***** Data shown *****
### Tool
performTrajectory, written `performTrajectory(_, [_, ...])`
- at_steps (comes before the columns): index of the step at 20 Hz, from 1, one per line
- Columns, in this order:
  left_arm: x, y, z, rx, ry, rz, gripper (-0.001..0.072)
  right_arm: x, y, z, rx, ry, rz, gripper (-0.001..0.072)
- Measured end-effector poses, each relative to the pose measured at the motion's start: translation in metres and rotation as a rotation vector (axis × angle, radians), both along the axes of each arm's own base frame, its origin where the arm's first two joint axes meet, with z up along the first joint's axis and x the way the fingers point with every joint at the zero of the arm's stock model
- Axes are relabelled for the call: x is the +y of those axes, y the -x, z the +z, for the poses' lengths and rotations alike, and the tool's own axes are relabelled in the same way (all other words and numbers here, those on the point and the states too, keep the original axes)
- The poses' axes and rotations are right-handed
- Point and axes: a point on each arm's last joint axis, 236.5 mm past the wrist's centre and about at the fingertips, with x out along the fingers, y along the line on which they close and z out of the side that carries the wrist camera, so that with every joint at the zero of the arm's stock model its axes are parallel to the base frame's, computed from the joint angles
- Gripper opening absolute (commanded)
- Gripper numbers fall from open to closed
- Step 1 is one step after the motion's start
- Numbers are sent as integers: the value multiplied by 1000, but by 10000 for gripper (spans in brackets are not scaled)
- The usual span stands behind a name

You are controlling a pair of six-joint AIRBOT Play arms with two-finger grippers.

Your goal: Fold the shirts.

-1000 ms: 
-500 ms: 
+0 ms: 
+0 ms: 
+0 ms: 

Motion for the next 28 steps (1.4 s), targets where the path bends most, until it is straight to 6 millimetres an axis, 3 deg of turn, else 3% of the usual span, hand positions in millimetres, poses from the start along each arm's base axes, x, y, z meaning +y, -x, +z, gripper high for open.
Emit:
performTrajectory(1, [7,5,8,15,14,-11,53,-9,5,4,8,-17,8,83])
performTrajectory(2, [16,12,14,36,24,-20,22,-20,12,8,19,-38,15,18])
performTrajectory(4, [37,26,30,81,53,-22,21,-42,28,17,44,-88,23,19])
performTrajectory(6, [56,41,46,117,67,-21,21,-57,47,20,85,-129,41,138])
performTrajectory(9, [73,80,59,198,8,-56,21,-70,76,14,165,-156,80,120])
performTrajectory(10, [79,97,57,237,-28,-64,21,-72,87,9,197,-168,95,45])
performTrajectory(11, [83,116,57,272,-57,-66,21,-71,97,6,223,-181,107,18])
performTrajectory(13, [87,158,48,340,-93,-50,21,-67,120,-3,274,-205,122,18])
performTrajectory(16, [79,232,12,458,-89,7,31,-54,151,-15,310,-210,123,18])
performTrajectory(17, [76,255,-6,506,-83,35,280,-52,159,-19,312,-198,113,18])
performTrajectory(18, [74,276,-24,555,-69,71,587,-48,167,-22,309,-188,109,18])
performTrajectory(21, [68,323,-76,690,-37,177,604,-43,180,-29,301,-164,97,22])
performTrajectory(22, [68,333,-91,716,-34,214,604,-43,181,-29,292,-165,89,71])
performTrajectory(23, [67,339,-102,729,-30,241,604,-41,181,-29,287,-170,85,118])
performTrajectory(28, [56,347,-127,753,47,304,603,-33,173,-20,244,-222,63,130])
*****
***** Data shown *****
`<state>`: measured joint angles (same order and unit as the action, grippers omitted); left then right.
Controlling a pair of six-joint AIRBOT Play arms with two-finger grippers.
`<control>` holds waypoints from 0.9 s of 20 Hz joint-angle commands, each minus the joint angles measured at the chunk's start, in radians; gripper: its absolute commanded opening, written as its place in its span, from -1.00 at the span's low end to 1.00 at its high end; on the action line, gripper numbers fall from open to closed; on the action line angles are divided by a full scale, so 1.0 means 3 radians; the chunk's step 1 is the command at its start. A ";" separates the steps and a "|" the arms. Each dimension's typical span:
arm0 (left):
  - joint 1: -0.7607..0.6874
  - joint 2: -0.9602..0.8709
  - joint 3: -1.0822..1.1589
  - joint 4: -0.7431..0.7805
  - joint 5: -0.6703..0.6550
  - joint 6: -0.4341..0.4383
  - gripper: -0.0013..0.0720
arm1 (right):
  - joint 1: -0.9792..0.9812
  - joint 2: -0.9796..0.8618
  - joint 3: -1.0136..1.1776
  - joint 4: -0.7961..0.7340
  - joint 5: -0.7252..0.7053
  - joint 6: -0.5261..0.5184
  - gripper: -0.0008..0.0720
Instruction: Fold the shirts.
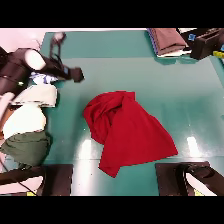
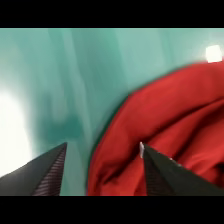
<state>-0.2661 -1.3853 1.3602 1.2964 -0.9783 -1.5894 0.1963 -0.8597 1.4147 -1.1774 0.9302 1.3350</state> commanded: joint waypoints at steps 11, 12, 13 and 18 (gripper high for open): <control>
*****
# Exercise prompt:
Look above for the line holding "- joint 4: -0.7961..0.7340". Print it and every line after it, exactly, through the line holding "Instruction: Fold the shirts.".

# Task answer:
  - joint 4: -0.7961..0.7340
  - joint 5: -0.7252..0.7053
  - joint 6: -0.5261..0.5184
  - gripper: -0.0008..0.0720
Instruction: Fold the shirts.

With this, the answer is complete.